EUROPA PRESS
Olcina recordó que en los últimos treinta años se ha asistido a un proceso de litoralización del riesgo, con crecimientos demográficos y urbanísticos en el que espacios litorales con un mayor grado de vulnerabilidad sin respetar la dinámica de la naturaleza. "Es un problema que puede agravarse en un futuro próximo si se cumplen las previsiones de cambio climático. En necesario actuar ya", concluyó.
Según informó en nota de prensa la Universidad de Cantabria (UC);, el experto hizo estas afirmaciones durante su intervención en uno de los cursos de verano de la institución académica, en el que explicó que España está expuesta a grandes riesgos naturales como inundaciones, sequías y temporales, que pueden agravarse si se cumplen las previsiones que aventuran los modelos climáticos.

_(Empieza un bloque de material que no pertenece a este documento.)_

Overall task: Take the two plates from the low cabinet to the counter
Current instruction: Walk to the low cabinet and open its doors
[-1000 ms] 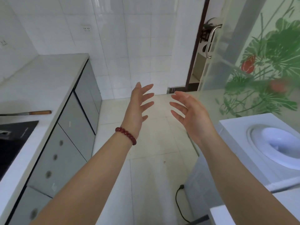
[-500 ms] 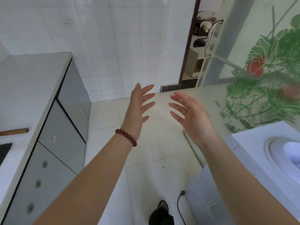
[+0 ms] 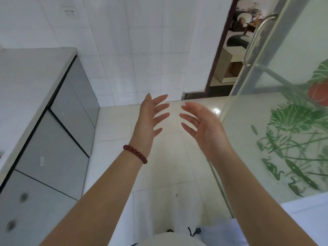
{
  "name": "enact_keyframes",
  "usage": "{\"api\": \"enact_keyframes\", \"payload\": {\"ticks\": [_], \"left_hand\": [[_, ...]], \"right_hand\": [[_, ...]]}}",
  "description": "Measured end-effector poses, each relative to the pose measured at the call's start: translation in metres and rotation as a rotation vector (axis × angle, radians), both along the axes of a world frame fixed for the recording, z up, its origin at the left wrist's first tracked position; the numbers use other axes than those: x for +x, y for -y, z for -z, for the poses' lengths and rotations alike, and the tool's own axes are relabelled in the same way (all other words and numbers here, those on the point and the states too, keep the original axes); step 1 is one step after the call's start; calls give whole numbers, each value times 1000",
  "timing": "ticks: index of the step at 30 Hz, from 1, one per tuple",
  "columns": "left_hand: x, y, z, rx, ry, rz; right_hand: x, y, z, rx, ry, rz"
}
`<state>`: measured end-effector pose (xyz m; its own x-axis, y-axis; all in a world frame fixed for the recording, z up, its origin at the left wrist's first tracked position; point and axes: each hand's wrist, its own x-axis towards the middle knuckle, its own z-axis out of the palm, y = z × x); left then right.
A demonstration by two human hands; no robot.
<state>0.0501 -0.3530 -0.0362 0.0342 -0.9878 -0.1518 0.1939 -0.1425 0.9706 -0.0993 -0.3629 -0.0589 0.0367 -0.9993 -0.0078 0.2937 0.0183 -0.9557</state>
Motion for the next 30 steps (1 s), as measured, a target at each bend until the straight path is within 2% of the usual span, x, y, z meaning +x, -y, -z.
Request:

Estas previsiones hablan, no sólo de un aumento de temperaturas y reducción de lluvias, sino también de fenómenos atmosféricos extremos en forma de inundaciones más frecuentes y lluvias más violentas, junto con sequías más prolongadas, temporales de viento, y oleajes muy activos, indicó.
Pero, según señaló el profesor, existen diferentes soluciones para mitigar esos efectos. Por un lado, opinó que se debería invertir en infraestructuras como canales, diques y canalizaciones de ríos, y por otro, en medidas de ordenación del territorio que pueden ser una "acción racional, sostenible a medio y largo plazo para reducir el riesgo".
En este último aspecto, destacó la reciente aprobación, el pasado mes de abril, de la directiva europea de gestión de zonas inundables por la que todos los países deberán elaborar mapas de riesgo de inundación y planes de gestión que contemplen medidas de ordenación territorial que eviten la ocupación de esos espacios.
Aludió igualmente a la normativa nacional que se prevé en la futura Ley del Suelo, en la que se incluye un apartado que obliga a elaborar mapas de riesgos naturales en todos los municipios donde se vayan a llevar a cabo actuaciones urbanísticas.
Según el profesor de la Universidad de Alicante, "esta medida supondrá una pequeña revolución porque hasta ahora ninguna legislación española obligaba a pintar mapas de riesgo y a partir de ahora se evitarán desmanes, como los cometidos con la ocupación de cauces, primeras líneas de costas, de implantación de usos residenciales o agrarios por encima de las posibilidades de abastecimiento de agua de un territorio".